Other fruits worth knowing about:
- Passion fruit (1 cup): 821 mg
- Dried pears, stewed (1 cup): 658 mg
- Kiwi (1 cup, sliced): 562 mg
- Pomegranate juice (1 cup): 533 mg
- Orange juice from concentrate (1 cup): 443 mg
- Banana (1 medium): 451 mg
- Tangerines (1 cup sections): 324 mg
- Sweet cherries (1 cup): 306 mg
- Grapefruit, pink or red (1 cup): 310 mg
- Black currants (1 cup): 361 mg
Dried fruits are particularly dense because removing water concentrates every mineral. If you’re trying to increase your intake without eating large volumes of food, a small handful of dried apricots or a glass of pomegranate juice is efficient.
How Much You Actually Need
The National Institutes of Health sets the adequate intake for potassium at 3,400 mg per day for adult men and 2,600 mg for adult women. During pregnancy that rises to 2,900 mg, and during lactation it’s 2,800 mg. These numbers are the same whether you’re 25 or 75.
Most Americans consume well under these targets. The mineral plays a central role in balancing sodium levels, supporting normal blood pressure, and keeping your muscles and heart rhythm functioning properly. Low potassium can cause fatigue, muscle weakness, and cramps. Severely low levels may lead to heart rhythm disturbances. On the other end, potassium levels that climb too high (typically above 6.0 mEq/L in the blood) can cause weakness, palpitations, and in extreme cases dangerous heart rhythms, though this is almost always related to kidney problems or medications rather than diet alone.
Cooking Methods Matter
Potassium is water-soluble, so boiling vegetables can drain a significant amount of the mineral into the cooking water. Research on kale and spinach illustrates just how dramatic the loss can be. After 10 minutes of boiling, kale retained only about 63% of its original potassium, and spinach kept just 50%. Extend that to 15 minutes and kale dropped to roughly 31% retention. After 20 minutes of boiling, kale held onto a mere 13% of its potassium.
The takeaway is practical: if you’re eating greens specifically for potassium, steaming, roasting, or microwaving preserves far more of the mineral than boiling. If you do boil, keep the time short (five minutes of blanching kept about 88% of the potassium in kale and 66% in spinach), or use the cooking liquid in a soup or sauce so the dissolved minerals aren’t lost.
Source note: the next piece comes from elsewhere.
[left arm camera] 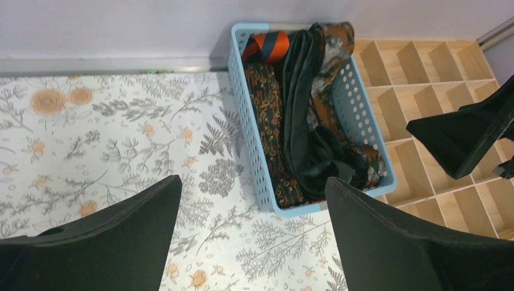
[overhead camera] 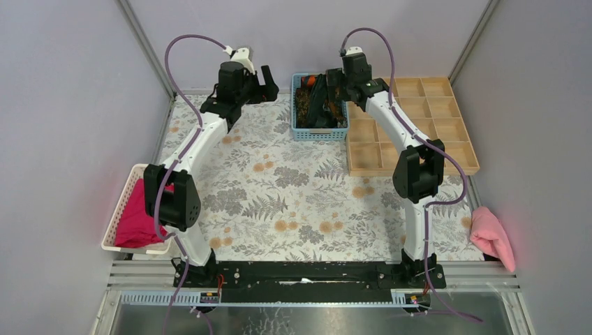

Raw fruits, of course, don’t face this problem. That’s one reason whole fruit, dried fruit, and fruit juice are such reliable potassium sources.
Building a High-Potassium Day
Hitting 2,600 to 3,400 mg doesn’t require exotic ingredients. A realistic day might look like this: a banana with breakfast (451 mg), half an avocado at lunch (364 mg), a baked potato at dinner (900+ mg), and a cup of orange juice at some point (443 mg). That alone gets you past 2,100 mg before counting any other foods, sauces, or snacks. Add a cup of cooked spinach or a serving of cantaloupe and you’re well within range.
Beans and lentils are also excellent sources, regularly delivering 600 to 700 mg per cooked cup. While they aren’t fruits or vegetables, they pair naturally with the produce on this list and can help round out your intake.
Who Should Be Careful With Potassium
People with chronic kidney disease are the main group who need to watch potassium intake carefully. Healthy kidneys filter excess potassium efficiently, but compromised kidneys may not. Clinical guidelines for patients with stage 3 to 5 kidney disease have traditionally recommended limiting potassium to 2,000 to 4,000 mg per day, with stricter limits (1,500 mg or less) for advanced stages. If you have kidney disease, your care team will set a specific target for you. For everyone else, getting more potassium from whole fruits and vegetables is generally beneficial and difficult to overdo through food alone.